The Stranger as My Guest

The Stranger as My Guest
Author :
Publisher : John Wiley & Sons
Total Pages : 84
Release :
ISBN-10 : 9781509539901
ISBN-13 : 1509539905
Rating : 4/5 (01 Downloads)

Book Synopsis The Stranger as My Guest by : Michel Agier

Download or read book The Stranger as My Guest written by Michel Agier and published by John Wiley & Sons. This book was released on 2021-01-14 with total page 84 pages. Available in PDF, EPUB and Kindle. Book excerpt: The migration crisis of recent years has elicited a double response: on the one hand, many states have responded by tightening border controls, in an attempt to restrict population movements, while on the other hand many citizens have responded by welcoming new arrivals, offering them shelter, food and whatever help they could provide. By so doing, they have re-awakened an old form of anthropology that was long-considered to be dead – that of hospitality. In this book, Agier develops an original anthropology of hospitality that starts from the reality of hospitality as a social relationship, albeit an asymmetrical one, in which each party has rights and duties. He argues that, with the decline of state and religious support, hospitality is now making a comeback at individual and municipal levels but these local initiatives, while important, are insufficient to respond to the scale of migration in the world today. We need a new hospitality policy for the modern era, one that will regard hospitality as a right rather than a favour and will treat the stranger as a guest rather than as an alien or an enemy. This timely and original book will be of great interest to students and scholars in anthropology, sociology and the social sciences generally, and to anyone concerned with migration and refugees in the world today.

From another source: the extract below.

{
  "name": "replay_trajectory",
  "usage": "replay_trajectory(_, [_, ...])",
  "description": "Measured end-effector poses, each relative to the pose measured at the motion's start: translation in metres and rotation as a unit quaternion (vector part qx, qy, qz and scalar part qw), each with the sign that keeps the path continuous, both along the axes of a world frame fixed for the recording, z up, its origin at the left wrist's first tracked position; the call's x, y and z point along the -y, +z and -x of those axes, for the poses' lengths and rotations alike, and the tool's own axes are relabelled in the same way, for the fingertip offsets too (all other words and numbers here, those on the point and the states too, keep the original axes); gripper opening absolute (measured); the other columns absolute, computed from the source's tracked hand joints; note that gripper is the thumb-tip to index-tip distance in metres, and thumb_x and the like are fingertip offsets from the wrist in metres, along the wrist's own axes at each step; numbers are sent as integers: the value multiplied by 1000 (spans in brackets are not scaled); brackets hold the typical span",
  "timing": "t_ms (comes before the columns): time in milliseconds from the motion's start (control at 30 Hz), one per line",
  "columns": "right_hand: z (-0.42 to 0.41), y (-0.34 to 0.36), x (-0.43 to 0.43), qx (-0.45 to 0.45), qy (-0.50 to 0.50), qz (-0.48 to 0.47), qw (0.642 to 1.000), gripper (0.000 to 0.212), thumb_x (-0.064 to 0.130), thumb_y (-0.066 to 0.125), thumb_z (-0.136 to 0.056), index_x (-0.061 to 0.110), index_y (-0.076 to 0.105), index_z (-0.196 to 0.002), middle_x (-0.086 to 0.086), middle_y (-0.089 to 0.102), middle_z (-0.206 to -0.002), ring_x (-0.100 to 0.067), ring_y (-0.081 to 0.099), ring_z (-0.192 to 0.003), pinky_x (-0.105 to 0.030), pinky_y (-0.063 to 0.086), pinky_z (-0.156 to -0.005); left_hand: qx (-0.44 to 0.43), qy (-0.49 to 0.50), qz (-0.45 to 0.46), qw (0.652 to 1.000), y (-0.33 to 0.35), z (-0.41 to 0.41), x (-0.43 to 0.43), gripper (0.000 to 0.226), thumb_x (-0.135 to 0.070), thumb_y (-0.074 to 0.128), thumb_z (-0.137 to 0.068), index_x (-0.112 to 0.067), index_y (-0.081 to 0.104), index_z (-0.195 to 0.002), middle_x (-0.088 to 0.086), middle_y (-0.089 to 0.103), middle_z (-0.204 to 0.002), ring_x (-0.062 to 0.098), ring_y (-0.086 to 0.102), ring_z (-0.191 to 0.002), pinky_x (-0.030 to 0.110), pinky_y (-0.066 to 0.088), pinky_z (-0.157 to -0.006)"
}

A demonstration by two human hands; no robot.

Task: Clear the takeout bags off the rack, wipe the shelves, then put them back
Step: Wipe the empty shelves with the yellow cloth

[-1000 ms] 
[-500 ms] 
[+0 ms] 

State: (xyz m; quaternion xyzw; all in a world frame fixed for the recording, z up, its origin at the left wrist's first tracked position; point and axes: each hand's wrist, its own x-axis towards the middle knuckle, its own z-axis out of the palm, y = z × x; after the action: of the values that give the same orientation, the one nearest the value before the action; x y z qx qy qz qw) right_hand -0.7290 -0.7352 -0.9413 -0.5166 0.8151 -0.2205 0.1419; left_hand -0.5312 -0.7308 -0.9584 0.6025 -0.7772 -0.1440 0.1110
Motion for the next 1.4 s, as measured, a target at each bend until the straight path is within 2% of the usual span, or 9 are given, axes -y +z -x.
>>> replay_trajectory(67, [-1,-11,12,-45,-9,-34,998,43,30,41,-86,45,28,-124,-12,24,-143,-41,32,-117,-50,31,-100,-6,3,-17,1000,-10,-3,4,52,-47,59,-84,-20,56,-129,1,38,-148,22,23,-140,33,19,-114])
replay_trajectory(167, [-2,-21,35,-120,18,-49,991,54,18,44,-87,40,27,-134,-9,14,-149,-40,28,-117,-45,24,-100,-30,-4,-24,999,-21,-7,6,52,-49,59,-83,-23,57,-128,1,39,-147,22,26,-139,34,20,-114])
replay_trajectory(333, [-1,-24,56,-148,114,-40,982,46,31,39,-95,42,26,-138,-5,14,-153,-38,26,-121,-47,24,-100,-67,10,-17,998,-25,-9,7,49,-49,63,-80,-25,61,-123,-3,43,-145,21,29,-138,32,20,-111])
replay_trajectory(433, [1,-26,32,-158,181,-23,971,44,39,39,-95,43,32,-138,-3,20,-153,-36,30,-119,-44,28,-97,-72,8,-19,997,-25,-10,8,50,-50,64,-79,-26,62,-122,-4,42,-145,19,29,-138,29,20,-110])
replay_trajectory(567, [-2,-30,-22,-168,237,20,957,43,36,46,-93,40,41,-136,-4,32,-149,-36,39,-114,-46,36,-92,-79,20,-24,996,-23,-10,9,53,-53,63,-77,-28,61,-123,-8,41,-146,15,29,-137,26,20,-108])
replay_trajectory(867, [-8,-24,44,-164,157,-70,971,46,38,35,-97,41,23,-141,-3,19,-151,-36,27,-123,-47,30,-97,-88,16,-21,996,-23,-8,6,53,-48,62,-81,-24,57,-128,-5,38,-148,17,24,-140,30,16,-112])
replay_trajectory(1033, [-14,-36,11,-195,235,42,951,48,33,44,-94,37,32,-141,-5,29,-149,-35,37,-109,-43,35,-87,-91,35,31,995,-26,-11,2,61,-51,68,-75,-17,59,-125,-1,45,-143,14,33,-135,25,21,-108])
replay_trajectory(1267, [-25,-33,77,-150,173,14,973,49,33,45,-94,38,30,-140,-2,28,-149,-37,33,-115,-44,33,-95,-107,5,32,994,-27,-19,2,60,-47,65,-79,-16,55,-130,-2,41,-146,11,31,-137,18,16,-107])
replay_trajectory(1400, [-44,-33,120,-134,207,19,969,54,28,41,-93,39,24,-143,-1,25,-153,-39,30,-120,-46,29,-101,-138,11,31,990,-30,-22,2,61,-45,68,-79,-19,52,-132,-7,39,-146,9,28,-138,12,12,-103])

Hosting States and Unsettled Guests

Hosting States and Unsettled Guests
Author :
Publisher : Indiana University Press
Total Pages : 214
Release :
ISBN-10 : 9780253068002
ISBN-13 : 0253068002
Rating : 4/5 (02 Downloads)

Book Synopsis Hosting States and Unsettled Guests by : Jennifer Riggan

Download or read book Hosting States and Unsettled Guests written by Jennifer Riggan and published by Indiana University Press. This book was released on 2024-02-06 with total page 214 pages. Available in PDF, EPUB and Kindle. Book excerpt: As wealthy countries build literal and figurative walls to keep migrants out, Ethiopia has welcomed refugees through policies that promote local integration. But do these policies enable refugees to consider their new country home? Focusing on the experiences of Eritrean refugees in Ethiopia, Hosting States and Unsettled Guests tracks the introduction, implementation, and evolution of policies that began in summer 2016, shortly before the New York Summit on Refugees prompted new national refugee legislation in Ethiopia. Using ethnographic interviews and participant observation with government officials, intragovernmental organizations, NGOs, and refugees in three camps in northern Ethiopia and Addis Ababa, Jennifer Riggan and Amanda Poole explore new efforts to halt treacherous, secondary migration to Europe. In particular, they explore the concept of refugee time-making, a theoretical model to better understand precarity, and a focus on education. An important read, Hosting States and Unsettled Guests makes key empirical and theoretical contributions in forced migration studies, East African studies, and anthropology. Riggan and Poole deftly shift the focus of refugee studies away from Europe to regions in the Global South, revealing emerging forms of migration management.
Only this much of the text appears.